:: WORK REQUIRED ::
Which of the lines below include the word "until"? Pull each one out.

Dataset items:
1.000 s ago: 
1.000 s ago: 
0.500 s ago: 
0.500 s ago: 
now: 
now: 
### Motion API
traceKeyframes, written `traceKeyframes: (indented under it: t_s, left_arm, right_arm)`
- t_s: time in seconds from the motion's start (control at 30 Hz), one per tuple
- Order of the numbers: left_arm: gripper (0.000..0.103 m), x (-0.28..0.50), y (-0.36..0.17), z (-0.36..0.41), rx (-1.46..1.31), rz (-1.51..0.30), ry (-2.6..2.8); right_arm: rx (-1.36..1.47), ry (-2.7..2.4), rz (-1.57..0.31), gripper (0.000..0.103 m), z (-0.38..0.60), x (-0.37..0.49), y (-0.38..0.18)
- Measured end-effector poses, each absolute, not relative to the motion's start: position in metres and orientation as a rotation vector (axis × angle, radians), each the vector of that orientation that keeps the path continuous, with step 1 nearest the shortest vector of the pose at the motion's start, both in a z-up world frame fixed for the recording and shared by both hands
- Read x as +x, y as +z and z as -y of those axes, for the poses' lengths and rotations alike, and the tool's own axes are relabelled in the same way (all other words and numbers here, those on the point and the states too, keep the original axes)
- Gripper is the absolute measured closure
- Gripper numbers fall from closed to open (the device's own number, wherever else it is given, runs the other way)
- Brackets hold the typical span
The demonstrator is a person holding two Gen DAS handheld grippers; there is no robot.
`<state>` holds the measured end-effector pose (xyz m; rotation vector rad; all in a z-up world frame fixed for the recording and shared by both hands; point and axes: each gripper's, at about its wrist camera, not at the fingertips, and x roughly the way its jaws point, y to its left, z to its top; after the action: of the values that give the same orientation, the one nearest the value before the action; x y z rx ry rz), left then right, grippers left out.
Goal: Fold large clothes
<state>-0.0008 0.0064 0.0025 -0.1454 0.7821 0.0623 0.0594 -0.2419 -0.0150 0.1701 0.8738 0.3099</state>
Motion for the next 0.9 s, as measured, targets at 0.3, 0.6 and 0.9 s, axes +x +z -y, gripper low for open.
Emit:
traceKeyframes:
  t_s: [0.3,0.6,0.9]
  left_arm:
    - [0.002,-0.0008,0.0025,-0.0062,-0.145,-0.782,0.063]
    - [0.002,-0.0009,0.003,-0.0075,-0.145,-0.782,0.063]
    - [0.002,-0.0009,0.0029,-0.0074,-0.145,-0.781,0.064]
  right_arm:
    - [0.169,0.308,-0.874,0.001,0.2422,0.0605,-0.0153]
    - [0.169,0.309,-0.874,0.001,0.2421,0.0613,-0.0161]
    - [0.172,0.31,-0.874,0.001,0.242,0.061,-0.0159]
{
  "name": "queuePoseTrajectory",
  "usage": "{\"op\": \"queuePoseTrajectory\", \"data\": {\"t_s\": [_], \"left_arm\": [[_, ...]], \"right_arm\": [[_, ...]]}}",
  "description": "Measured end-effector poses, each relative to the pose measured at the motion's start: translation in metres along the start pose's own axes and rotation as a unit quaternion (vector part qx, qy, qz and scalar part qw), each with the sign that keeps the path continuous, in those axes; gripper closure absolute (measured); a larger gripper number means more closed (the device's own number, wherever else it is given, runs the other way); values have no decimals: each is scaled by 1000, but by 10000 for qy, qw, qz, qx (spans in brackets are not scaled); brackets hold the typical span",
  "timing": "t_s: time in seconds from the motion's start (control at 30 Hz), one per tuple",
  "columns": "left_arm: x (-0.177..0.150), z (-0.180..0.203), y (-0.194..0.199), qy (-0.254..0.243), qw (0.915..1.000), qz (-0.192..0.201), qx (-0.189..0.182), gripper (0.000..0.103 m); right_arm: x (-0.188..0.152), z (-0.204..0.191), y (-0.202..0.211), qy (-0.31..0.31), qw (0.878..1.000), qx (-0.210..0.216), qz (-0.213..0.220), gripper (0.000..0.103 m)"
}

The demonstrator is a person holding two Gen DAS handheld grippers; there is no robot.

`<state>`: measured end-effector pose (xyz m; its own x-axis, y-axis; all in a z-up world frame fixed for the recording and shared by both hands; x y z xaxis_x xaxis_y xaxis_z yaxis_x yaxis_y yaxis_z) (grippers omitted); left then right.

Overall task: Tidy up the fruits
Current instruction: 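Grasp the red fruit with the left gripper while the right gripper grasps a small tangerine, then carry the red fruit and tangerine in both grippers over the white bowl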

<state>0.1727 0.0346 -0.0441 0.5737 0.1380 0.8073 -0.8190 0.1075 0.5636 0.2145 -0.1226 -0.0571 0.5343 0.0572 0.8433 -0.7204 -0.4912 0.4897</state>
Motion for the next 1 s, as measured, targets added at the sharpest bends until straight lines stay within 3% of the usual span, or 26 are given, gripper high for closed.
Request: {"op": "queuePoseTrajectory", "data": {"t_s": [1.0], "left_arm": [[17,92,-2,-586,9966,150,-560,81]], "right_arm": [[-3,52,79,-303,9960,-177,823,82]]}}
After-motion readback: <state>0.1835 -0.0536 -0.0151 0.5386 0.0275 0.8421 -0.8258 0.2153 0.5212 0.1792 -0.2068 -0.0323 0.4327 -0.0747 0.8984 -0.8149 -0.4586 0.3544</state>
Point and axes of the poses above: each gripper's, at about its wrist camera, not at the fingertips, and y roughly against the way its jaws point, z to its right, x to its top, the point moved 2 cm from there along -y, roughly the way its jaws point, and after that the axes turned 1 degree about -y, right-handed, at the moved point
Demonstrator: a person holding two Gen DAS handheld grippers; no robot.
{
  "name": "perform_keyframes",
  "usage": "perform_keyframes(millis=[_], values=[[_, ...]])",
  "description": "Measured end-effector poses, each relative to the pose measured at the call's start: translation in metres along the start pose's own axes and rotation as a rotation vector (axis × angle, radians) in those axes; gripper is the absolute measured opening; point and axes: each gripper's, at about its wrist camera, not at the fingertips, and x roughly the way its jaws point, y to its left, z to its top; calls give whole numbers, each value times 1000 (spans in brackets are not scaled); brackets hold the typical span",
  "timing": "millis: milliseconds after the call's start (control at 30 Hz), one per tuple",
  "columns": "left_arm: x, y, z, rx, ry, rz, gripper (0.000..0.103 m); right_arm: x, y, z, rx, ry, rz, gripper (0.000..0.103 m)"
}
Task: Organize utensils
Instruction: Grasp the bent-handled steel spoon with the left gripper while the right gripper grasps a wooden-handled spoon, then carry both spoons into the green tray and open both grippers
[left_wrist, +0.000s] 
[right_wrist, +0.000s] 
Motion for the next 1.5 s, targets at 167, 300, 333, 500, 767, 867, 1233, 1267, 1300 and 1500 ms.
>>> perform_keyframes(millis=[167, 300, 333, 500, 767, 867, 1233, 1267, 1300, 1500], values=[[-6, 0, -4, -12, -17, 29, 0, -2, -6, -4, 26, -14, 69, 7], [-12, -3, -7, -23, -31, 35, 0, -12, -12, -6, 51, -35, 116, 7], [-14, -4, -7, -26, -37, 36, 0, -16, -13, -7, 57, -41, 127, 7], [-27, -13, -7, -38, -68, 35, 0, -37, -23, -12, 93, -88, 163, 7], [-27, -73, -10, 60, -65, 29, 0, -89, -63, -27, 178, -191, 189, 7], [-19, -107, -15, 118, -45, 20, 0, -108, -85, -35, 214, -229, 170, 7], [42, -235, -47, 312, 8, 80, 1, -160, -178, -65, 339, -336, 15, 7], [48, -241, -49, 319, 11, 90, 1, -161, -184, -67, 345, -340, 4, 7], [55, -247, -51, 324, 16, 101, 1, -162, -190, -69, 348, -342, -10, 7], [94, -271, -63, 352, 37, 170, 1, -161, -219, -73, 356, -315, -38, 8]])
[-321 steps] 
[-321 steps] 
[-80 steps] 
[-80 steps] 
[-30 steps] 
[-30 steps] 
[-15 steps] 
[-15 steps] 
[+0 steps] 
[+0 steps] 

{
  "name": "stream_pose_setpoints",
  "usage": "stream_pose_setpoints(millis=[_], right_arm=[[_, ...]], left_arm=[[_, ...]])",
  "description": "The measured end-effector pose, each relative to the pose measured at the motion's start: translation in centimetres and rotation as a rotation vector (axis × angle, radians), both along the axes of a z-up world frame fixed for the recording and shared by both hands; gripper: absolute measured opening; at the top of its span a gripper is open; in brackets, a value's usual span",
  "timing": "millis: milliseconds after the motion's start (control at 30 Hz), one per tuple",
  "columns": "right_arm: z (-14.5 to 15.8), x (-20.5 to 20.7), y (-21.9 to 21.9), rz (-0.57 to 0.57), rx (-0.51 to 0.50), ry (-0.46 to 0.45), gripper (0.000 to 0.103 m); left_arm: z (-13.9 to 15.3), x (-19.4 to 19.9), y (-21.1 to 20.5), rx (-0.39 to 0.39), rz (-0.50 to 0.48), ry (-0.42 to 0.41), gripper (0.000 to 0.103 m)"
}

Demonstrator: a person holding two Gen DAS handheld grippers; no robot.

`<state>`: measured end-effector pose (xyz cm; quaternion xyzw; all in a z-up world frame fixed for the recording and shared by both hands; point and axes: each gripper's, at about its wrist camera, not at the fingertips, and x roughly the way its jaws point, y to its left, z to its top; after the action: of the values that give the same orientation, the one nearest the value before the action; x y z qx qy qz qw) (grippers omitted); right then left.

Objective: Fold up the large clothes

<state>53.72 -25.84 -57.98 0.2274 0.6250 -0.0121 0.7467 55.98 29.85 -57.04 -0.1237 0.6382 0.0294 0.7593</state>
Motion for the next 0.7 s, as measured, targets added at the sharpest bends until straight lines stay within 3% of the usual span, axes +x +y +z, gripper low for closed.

:: TASK ANSWER ::
Motion for the next 1 s, as measured, targets added at the sharpest bends until straight lines stay within 3% of the usual span, or 26 are given, gripper high for closed.
Motion for the next 0.7 s, as measured, targets added at the sharpest bends until straight lines stay within 3% of the usual span, axes +x +y +z, gripper low for closed.

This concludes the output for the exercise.